PROBLEM DESCRIPTION:
For each line below that includes the string "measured", show the whole line.

--- COLLECTED MATERIAL Enclosed Below ---

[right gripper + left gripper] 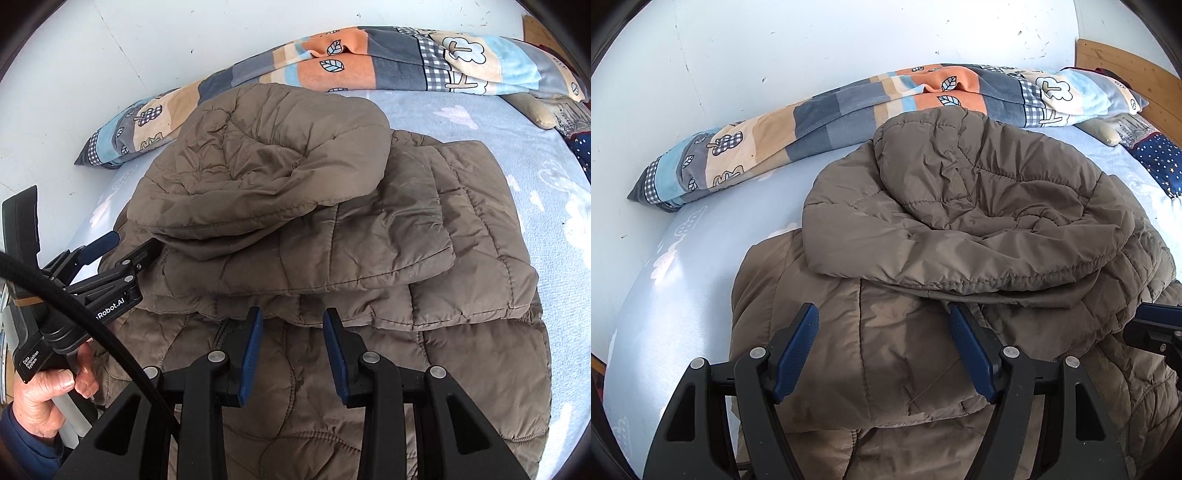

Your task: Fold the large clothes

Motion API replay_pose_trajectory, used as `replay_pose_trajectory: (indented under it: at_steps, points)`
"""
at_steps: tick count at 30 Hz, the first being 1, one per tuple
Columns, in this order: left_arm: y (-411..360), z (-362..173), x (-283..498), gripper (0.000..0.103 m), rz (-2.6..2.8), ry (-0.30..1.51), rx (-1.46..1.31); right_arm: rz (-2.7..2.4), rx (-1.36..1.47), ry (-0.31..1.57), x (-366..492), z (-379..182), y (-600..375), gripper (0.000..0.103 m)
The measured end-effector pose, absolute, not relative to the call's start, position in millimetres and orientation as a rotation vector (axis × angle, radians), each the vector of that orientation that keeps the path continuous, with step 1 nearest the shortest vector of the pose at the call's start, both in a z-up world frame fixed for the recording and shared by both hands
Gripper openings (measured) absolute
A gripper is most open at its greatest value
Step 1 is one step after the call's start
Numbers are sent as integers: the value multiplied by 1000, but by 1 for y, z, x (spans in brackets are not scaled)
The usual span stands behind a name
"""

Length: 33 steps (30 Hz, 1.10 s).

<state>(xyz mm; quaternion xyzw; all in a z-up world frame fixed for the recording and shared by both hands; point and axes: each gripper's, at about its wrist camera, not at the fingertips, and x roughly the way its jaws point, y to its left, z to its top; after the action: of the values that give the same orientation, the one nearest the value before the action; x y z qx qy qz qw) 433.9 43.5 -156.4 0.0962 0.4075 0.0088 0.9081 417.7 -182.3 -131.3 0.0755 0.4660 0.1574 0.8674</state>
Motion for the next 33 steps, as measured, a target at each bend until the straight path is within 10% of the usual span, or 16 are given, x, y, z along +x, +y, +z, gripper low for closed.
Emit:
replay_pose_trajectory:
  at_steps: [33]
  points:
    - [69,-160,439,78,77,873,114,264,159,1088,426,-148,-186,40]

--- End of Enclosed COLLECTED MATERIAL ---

ANSWER FOR THIS EXERCISE:
The measured end-effector pose, absolute, not relative to the call's start, position in millimetres and orientation as a rotation vector (axis × angle, radians), each the vector of that orientation that keeps the path continuous, with step 1 nearest the shortest vector of the pose at the call's start, both in a z-up world frame fixed for the recording and shared by both hands
Gripper openings (measured) absolute
Motion for the next 33 steps, as measured, a target at each bend until the straight path is within 10% of the usual span, or 16 are given, x, y, z along +x, +y, +z, gripper low for closed.

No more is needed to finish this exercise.